- PROBLEM DESCRIPTION: The string "bracket" may appear in lines of the entries below. Report how many lines hold it, with only the number.

___ SOURCE MATERIAL

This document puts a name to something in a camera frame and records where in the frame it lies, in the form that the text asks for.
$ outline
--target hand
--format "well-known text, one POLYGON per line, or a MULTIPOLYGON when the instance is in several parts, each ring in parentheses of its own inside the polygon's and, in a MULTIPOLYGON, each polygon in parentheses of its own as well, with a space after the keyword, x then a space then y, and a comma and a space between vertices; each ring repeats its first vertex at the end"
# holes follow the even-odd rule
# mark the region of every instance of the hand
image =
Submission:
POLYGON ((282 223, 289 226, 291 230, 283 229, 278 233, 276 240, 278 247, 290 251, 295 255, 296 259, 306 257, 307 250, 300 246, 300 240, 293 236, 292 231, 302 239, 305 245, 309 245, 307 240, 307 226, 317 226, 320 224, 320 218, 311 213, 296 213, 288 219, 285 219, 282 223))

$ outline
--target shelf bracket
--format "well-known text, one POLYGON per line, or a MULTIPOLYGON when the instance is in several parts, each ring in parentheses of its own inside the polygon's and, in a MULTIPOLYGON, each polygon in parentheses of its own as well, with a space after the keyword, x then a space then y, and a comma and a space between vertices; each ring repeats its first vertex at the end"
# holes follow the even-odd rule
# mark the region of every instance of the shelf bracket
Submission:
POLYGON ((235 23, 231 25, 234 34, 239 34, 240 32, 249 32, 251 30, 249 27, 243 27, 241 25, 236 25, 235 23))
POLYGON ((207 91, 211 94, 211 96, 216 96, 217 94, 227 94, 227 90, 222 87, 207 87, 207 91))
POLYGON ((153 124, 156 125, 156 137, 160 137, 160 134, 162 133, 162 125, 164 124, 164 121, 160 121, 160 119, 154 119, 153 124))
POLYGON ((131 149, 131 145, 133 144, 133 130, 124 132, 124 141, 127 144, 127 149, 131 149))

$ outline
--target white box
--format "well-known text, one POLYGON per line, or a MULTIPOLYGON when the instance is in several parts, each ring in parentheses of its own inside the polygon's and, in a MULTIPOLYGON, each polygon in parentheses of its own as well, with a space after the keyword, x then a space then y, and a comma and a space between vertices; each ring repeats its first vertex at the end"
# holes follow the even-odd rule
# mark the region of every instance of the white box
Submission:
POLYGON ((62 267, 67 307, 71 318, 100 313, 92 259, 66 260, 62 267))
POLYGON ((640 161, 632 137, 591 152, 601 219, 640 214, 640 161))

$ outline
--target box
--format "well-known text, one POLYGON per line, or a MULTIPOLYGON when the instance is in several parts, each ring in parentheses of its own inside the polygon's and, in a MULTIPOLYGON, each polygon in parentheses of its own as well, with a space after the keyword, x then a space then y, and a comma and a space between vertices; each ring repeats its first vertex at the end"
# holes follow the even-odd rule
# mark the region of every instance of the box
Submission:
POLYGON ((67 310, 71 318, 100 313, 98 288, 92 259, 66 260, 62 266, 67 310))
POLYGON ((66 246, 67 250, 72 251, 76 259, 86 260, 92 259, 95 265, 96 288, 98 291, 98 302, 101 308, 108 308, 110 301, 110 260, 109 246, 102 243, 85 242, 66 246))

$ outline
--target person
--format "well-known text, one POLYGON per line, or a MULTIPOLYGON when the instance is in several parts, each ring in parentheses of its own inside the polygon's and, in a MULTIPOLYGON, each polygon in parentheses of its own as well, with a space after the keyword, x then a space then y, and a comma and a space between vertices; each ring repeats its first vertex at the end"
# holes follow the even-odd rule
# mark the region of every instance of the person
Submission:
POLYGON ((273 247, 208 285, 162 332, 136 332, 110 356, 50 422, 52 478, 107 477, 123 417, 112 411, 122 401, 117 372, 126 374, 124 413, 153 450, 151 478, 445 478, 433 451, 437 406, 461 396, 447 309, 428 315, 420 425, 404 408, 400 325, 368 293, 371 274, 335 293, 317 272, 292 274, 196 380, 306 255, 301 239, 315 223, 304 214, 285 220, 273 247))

______

- ANSWER SPACE: 2